TTIP-Konsultation gegen Investorenschutz: no2isds.eu

Umweltrecht & KonsumentInnenschutz (EBI,TTIP)

Derzeit bewirbt die Europäische Kommission die öffentliche Konsultation zum „Investor-Staat-Streitbeilegungsverfahren“ (ISDS) im geplanten TTIP-Handelsvertrag mit den USA als Möglichkeit die Meinung von BürgerInnen, Gewerkschaften und Zivilgesellschaft abzufragen.

Tatsächlich würde sich diese Konsultation als bloße Farce entpuppen, kritisieren KonsumentenschützerInnen: „Die Konsultation fragt nicht ab, ob die Öffentlichkeit ISDS grundsätzlich will oder nicht. Zudem sind die Fragen sehr kompliziert und nur für ExpertInnen verständlich. Überdies ist die Teilnahme an der Befragung nur über ein BenutzerInnen unfreundliches elektronisches Formular möglich. Antworten per E-Mail oder Brief werden nicht zugelassen. Wir sind der Meinung, dass diese Art der Befragung dem eigentlichen Sinn öffentlicher Konsultationen widerspricht und demokratiepolitisch bedenklich ist.“

Aus diesem Grund haben die AK EUROPA, das ÖGB Europabüro und Friends of the Earth Europe ein Online Tool entwickelt, das eine Teilnahme mittels einfachen Mausklicks ermöglicht und der „Europäischen Kommission eine klare und deutliche Botschaft“ sendet.

Unter www.no2isds.eu können Alle, die gegen ungerechtfertigte Privilegien ausländischer InvestorInnen auf Kosten der Bevölkerung und der Gesellschaft sowie gegen intransparente Verhandlungen kämpfen wollen, ein Zeichen setzen. Durch die einfache Eingabe des Namens und einer Emailadresse nimmt man mit einem Mausklick an der Konsultation teil. AK, ÖGB und Friends of the Earth haben einen auf Deutsch verfassten Protest-Text gegen ISDS verfasst, der anschließend automatisch in das Konsultations-Formular eingefüllt wird. Somit können alle EU-BürgerInnen ganz einfach an der Konsultation teilnehmen.
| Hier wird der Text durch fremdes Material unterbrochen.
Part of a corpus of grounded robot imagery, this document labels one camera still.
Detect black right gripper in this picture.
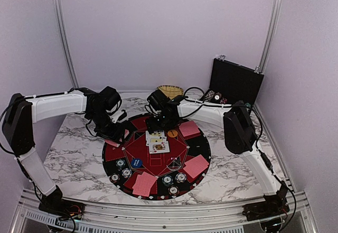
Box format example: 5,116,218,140
145,113,174,134

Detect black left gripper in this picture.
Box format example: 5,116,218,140
87,109,125,144

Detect orange big blind button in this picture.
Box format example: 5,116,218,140
167,129,178,138

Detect red playing card deck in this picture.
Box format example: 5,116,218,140
104,128,130,148

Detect ace of clubs card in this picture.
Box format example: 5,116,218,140
146,135,167,146

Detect jack of hearts card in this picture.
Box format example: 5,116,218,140
149,142,170,154

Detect green blue chip stack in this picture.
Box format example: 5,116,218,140
116,159,126,171
162,175,173,187

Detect clear round dealer button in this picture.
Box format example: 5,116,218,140
166,157,182,171

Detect blue small blind button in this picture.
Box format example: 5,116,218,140
131,158,143,169

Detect red black chip stack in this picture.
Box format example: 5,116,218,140
109,173,120,183
168,185,180,196

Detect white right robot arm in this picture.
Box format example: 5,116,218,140
146,89,288,216

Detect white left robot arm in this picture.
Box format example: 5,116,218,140
1,87,127,215

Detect woven bamboo tray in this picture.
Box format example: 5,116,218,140
157,85,184,99

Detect round red black poker mat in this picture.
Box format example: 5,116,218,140
102,114,211,200

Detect blue white chips in case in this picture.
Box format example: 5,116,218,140
204,90,215,102

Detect red dice in case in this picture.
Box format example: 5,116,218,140
220,98,227,104

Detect black poker chip case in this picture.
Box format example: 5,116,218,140
208,58,264,105

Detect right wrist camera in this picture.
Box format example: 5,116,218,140
147,98,160,111

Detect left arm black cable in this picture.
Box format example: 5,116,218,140
0,87,80,153

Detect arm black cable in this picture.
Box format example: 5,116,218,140
183,86,296,215
0,87,80,153

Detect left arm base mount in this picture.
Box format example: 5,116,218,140
39,200,85,229

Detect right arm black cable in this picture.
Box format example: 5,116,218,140
183,86,296,215

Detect aluminium front rail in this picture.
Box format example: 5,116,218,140
9,189,319,232

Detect left aluminium frame post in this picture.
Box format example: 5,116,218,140
54,0,79,88

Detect aluminium frame post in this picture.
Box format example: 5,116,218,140
256,0,282,73
54,0,79,88

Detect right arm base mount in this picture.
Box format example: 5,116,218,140
242,201,290,232

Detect right aluminium frame post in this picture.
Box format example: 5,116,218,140
256,0,282,73

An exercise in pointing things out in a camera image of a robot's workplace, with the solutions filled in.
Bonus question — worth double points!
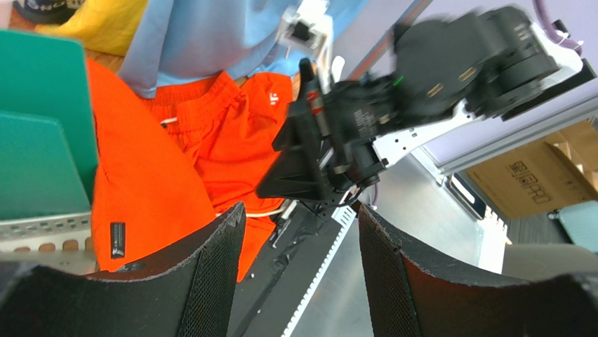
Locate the orange shorts front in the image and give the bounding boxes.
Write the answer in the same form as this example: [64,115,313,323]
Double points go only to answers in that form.
[87,60,293,279]

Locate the cardboard box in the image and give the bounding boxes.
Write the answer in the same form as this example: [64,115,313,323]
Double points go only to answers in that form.
[466,121,597,220]

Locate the white file organizer rack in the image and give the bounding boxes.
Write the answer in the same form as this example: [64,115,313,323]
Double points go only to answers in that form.
[1,212,97,275]

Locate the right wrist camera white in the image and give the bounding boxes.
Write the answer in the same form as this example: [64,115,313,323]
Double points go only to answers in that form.
[276,0,333,76]

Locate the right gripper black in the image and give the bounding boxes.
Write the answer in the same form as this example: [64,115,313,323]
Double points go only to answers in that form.
[256,58,337,202]

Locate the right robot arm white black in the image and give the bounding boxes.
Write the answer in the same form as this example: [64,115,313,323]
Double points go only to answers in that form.
[256,1,597,202]

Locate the metal clothes rack rail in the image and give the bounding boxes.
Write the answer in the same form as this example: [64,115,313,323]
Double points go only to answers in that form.
[348,0,433,80]

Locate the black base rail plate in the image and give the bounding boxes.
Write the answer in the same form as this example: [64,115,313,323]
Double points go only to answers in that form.
[227,205,356,337]

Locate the green folder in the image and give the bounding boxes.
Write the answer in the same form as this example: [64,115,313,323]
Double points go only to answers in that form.
[1,29,98,220]

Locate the patterned blue orange shorts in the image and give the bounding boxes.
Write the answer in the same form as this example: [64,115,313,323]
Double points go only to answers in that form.
[13,0,86,25]

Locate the light blue shorts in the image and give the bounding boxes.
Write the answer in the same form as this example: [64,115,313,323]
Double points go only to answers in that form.
[117,0,375,99]

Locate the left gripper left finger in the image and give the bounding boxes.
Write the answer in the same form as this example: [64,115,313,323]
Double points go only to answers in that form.
[1,203,246,336]

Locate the yellow shorts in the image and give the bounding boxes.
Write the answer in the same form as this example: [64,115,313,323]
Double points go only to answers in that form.
[34,0,148,57]

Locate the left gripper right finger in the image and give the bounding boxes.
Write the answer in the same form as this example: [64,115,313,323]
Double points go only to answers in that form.
[358,206,597,336]
„ISDS bietet ausländischen InvestorInnen die Möglichkeit, Staaten, in denen sie investiert haben, bei internationalen, aber geheimen Schiedsgerichten, zu klagen. Damit können sie juristisch gegen jene Gesetze und Verordnungen vorgehen, die zuvor von souveränen Staaten beschlossen worden sind, aber nun aus Sicht der InvestorInnen den Erfolg ihrer Investitionen (oder bloß die Gewinnaussichten) gefährden. Auf diese Art und Weise werden die Möglichkeiten von Demokratien beschnitten, wichtige Anliegen der Bevölkerung (wie etwa ArbeitnehmerInnenrechte, Gesundheits- und Umweltschutz, oder Menschrechte) ausreichend zu schützen. Darüber hinaus werden Streitigkeiten zwischen Staaten und InvestorInnen unter Ausschluss der Öffentlichkeit von privaten WirtschaftsanwältInnen geregelt. Diese sind BürgerInnen gegenüber nicht verantwortlich, im Gegenteil: Sie haben ein persönliches, materielles Interesse daran, dieses schädliche System aufrecht zu erhalten. Schiedsverfahren zwischen Staaten und InvestorInnen geben damit privaten Konzernen Rechte, die sonst nur der Regierung zustehen. Aus demokratiepolitischer Sicht ist das weder zu rechtfertigen noch zu akzeptieren“, schreiben die Initiatoren der Protest-Initiative.